*TASK*. Find the string "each" in the listing and report every line that has it.

--*--

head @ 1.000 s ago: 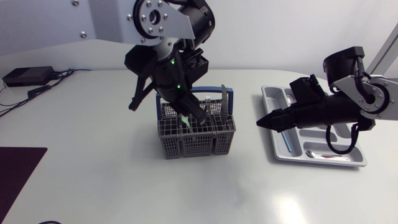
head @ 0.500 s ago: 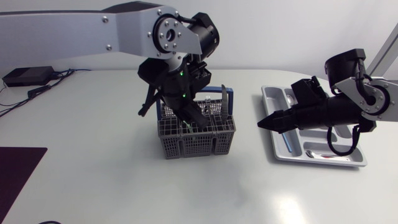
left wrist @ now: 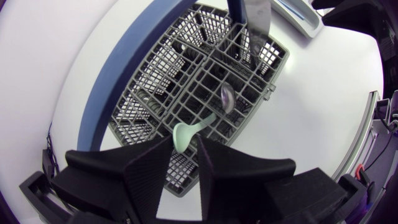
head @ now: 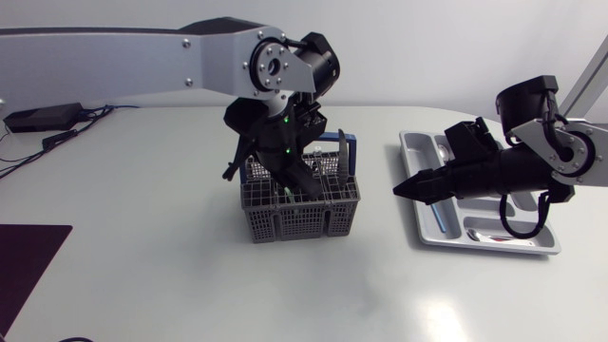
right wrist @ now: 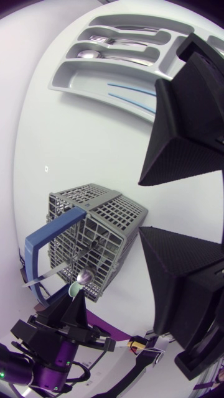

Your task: Unload the cutlery basket into the drawer organizer.

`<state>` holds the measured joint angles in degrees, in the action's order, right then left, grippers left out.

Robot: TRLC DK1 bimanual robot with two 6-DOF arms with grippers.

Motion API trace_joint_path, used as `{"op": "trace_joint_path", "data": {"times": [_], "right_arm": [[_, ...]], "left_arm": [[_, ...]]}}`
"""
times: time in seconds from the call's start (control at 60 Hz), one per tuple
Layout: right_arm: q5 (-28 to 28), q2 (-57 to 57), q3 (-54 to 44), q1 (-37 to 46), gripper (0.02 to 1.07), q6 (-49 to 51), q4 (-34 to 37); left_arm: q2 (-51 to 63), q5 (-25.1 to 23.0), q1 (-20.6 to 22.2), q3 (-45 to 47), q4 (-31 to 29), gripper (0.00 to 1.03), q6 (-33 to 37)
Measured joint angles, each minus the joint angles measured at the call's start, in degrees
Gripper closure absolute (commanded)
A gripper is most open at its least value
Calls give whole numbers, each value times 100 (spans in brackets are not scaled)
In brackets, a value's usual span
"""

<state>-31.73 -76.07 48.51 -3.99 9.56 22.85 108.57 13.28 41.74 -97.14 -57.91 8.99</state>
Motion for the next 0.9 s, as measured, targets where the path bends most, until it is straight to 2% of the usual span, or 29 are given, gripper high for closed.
{"op": "trace_joint_path", "data": {"times": [0.05, 0.167, 0.233, 0.717, 0.9], "right_arm": [[0, 0, 0, 0, 56, 15, 0], [-2, 0, 0, 0, 56, 24, 0], [-15, 0, 0, 0, 56, 42, 0], [-20, 0, 0, 4, 56, 83, 0], [-20, 0, 0, 4, 56, 83, 0]], "left_arm": [[22, 0, 0, 0, 37, 59, 0], [24, -24, 0, 2, 160, 80, 0], [24, -42, 0, 4, 254, 83, 0], [24, -39, 0, 125, 400, 84, 0], [22, -39, 4, 125, 354, 68, 2]]}}
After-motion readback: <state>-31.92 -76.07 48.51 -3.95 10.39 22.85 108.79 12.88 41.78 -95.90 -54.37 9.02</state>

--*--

*EXPECTED ANSWER*.
Measured joint angles, each minus the joint angles measured at the call's start, in degrees
Calls give whole numbers, each value times 100 (spans in brackets are not scaled)

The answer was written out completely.